Il brutto episodio di avvelenamento dei cani allarga i suoi confini e coinvolge anche Mirano

Le indagini sono ancora in corso, e ad oggi siamo arrivati a quota 14 cani morti a Spinea (VE) avvelenati dai bocconi disseminati nell’area cani, realizzata appositamente per il loro svago, tra via Baseggio e via De Curtis, non lontano dalla zona del supermercato Pam. Negli ultimi giorni si sono spenti anche i cani di taglia più grossa. Grande è il dolore per chi oltre all’investimento per aver acquistato cani di razza, si vede togliere in modo crudele l’animale che aveva fatto crescere con un reciproco scambio di affetti e attenzioni.

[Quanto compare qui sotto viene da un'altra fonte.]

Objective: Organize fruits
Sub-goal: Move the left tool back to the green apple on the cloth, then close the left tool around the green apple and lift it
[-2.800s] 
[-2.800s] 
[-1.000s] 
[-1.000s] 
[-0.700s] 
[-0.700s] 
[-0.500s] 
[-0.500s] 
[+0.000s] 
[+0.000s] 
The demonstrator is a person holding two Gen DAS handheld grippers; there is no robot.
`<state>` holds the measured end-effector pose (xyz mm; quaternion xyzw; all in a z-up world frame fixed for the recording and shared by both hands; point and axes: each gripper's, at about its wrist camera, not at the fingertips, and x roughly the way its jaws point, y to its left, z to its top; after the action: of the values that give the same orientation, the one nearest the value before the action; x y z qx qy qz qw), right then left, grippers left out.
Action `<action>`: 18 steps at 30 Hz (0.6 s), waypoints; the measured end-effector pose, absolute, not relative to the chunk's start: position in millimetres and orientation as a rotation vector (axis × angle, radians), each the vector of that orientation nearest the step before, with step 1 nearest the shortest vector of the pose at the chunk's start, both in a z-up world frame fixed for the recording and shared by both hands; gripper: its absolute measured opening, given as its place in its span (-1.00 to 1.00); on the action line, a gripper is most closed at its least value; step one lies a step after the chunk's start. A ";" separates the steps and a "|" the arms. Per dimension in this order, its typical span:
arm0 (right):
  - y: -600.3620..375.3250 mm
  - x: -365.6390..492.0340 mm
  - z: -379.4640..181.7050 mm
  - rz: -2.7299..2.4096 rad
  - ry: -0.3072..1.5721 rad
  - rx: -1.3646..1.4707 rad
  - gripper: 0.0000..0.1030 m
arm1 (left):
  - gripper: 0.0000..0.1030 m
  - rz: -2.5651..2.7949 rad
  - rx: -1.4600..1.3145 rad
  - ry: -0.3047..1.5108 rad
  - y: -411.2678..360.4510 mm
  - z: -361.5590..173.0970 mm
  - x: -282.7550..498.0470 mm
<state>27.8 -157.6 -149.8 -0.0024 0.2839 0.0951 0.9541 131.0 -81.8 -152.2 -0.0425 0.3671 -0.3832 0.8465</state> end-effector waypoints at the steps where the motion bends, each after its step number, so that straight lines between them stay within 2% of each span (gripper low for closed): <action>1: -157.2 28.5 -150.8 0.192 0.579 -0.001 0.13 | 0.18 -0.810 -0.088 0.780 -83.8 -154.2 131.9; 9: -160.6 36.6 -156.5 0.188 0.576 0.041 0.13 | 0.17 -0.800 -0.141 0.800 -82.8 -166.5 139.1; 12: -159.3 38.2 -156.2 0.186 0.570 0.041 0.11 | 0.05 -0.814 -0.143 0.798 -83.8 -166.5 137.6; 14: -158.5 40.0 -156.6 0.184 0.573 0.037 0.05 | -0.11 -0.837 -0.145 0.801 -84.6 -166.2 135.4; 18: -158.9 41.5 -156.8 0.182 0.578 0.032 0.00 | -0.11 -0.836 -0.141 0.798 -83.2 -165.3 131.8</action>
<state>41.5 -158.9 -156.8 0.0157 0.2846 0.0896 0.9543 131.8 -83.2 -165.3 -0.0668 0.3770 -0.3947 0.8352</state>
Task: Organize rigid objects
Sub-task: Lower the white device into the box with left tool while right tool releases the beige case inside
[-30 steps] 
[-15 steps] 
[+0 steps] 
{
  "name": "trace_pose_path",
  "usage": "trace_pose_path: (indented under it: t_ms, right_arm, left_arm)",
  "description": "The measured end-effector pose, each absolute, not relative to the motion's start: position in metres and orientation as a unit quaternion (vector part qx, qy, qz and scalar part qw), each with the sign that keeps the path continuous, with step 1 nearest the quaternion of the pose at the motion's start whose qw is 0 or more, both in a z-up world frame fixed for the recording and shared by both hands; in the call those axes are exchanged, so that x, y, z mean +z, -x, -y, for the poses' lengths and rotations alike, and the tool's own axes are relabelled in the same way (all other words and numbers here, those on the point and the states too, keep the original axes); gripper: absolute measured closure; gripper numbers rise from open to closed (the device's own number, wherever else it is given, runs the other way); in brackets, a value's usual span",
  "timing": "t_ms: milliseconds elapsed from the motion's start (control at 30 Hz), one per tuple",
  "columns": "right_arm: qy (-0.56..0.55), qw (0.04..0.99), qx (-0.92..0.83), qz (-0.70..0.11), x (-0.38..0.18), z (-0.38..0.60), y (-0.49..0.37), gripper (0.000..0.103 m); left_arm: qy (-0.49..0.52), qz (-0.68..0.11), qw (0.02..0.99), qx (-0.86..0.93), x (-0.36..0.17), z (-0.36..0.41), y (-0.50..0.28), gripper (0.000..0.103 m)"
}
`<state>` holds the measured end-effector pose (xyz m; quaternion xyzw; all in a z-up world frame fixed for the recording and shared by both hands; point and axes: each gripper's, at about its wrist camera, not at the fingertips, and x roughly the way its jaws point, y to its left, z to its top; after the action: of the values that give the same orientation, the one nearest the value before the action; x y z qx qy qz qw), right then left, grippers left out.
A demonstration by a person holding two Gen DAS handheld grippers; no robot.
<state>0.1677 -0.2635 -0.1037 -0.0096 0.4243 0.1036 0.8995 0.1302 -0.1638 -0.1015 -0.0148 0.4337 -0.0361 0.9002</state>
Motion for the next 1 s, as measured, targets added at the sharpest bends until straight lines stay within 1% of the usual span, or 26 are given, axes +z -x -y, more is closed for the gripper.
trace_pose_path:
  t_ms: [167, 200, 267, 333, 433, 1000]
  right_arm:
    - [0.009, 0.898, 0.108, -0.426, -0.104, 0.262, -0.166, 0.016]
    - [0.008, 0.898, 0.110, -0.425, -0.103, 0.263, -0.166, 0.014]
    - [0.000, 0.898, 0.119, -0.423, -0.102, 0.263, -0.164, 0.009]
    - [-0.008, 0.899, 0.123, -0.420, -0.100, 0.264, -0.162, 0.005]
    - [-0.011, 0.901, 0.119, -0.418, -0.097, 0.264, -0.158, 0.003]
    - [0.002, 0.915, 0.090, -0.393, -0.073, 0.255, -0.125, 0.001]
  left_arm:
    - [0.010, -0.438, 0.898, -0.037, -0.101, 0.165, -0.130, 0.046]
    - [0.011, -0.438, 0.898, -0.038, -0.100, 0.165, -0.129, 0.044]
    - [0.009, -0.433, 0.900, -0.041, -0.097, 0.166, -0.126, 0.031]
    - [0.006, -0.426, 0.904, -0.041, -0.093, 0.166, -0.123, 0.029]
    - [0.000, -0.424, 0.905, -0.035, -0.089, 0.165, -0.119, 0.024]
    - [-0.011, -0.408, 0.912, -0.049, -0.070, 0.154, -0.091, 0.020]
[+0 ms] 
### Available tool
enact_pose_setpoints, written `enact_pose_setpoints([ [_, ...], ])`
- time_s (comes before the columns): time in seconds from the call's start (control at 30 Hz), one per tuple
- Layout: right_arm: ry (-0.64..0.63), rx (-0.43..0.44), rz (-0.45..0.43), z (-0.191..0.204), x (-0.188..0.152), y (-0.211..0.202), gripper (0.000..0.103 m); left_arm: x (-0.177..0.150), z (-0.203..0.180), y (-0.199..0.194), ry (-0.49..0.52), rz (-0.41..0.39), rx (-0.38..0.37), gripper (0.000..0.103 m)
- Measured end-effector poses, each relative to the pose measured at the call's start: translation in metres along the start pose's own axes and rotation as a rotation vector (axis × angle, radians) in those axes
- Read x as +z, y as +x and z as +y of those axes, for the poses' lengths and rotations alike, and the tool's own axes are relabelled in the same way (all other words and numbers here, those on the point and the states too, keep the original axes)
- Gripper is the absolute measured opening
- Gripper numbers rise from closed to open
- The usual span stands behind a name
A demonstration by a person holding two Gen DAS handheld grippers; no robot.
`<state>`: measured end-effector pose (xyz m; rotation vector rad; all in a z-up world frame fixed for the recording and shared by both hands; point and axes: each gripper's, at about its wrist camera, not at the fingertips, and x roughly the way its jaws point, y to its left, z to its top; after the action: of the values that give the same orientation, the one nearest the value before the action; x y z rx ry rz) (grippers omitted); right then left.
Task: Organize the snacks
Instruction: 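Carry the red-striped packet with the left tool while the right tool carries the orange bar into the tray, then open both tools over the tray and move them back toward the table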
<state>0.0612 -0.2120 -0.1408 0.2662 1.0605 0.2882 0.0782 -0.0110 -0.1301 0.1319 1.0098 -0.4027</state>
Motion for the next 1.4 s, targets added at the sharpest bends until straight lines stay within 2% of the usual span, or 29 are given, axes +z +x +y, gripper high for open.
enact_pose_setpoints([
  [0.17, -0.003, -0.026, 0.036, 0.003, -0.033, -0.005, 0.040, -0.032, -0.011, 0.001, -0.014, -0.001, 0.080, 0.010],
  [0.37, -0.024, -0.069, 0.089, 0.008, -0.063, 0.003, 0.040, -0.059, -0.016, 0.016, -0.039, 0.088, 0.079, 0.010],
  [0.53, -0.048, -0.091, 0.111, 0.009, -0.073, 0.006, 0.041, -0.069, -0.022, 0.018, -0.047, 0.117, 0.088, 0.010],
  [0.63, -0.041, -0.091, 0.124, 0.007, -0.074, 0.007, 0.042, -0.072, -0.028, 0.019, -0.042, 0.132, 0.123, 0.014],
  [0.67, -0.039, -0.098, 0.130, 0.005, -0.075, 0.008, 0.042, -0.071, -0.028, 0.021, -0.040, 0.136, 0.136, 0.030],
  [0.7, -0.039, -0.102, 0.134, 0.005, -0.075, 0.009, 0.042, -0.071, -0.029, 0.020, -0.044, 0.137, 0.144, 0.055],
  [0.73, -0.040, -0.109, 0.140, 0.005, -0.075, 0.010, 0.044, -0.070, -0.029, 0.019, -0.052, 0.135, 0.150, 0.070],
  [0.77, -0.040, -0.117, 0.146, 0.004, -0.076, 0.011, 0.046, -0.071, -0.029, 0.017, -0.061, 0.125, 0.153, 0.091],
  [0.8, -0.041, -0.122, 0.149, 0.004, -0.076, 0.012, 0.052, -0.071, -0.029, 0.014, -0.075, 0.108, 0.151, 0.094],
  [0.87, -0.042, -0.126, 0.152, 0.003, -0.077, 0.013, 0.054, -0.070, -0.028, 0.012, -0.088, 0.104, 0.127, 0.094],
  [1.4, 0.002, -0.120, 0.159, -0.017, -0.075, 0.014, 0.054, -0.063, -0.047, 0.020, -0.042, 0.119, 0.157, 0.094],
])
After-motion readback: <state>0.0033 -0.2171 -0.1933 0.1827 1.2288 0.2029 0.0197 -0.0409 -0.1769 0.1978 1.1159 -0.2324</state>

Il legame che si crea con un cane è un dono prezioso che impone obblighi morali non meno impegnativi dell'amicizia con una creatura umana; un fenomeno magnifico e misterioso.
 
Il brutto episodio allarga i suoi confini e coinvolge anche Mirano. Il fatto, del mese scorso, ha colpito un labrador color miele meticcio con un alano. Un animale sano e di taglia importante che abitualmente viene accompagnato nelle aree verdi per la sua uscita quotidiana. M.M., la sua padrona di Mirano, ricorda la brutta avventura: “Con Oliver facciamo sempre lo stesso giro e più o meno negli stessi orari, quando sulla riva del fosso tra l'erba, nei pressi del tiro a piattello di Mirano, si è messo ad annusare un pacchetto iniziando a mangiare qualcosa. Erano bocconi avvelenati; ne ha ingoiato uno mentre il secondo gliel'ho tolto dalla bocca; è stata questione di secondi. Più precisamente erano quattro wurstel tagliati a metà in cui avevano messo delle pastiglie di veleno per topi.
Erano legati con uno spago per tenerli chiusi. Sono corsa subito a casa e lo abbiamo portato da un veterinario qui in zona, nel tragitto e dal veterinario, Oliver, continuava a stare male e vomitava spesso. Dopo la prima visita, il veterinario ci ha consigliato di correre subito a Padova dove c'è una clinica specializzata. Prontamente soccorso gli hanno fatto flebo e lavanda gastrica, lo hanno ricoverato e tenuto sotto controllo un giorno e una notte. Ci hanno detto che è stato fortunato perché è sano e di taglia grande, se fosse stato più piccolo sarebbe morto poco dopo.”
Sembrerebbe un fatto isolato inspiegabile che comunque, per la tipologia del confezionamento, fa riemergere vecchi attriti tra gli agricoltori e i cacciatori che spargevano bocconi avvelenati in alcune aree per far desistere l’accesso nei territori a chi pratica l’attività venatoria della caccia. Questa ipotesi è sostenuta anche dalle forze dell’ordine, poiché, sia per la derattizzazione che per il randagismo esistono sistemi più moderni ed efficaci. Speriamo non si ripeta, ma consigliamo di tenere sempre gli occhi aperti.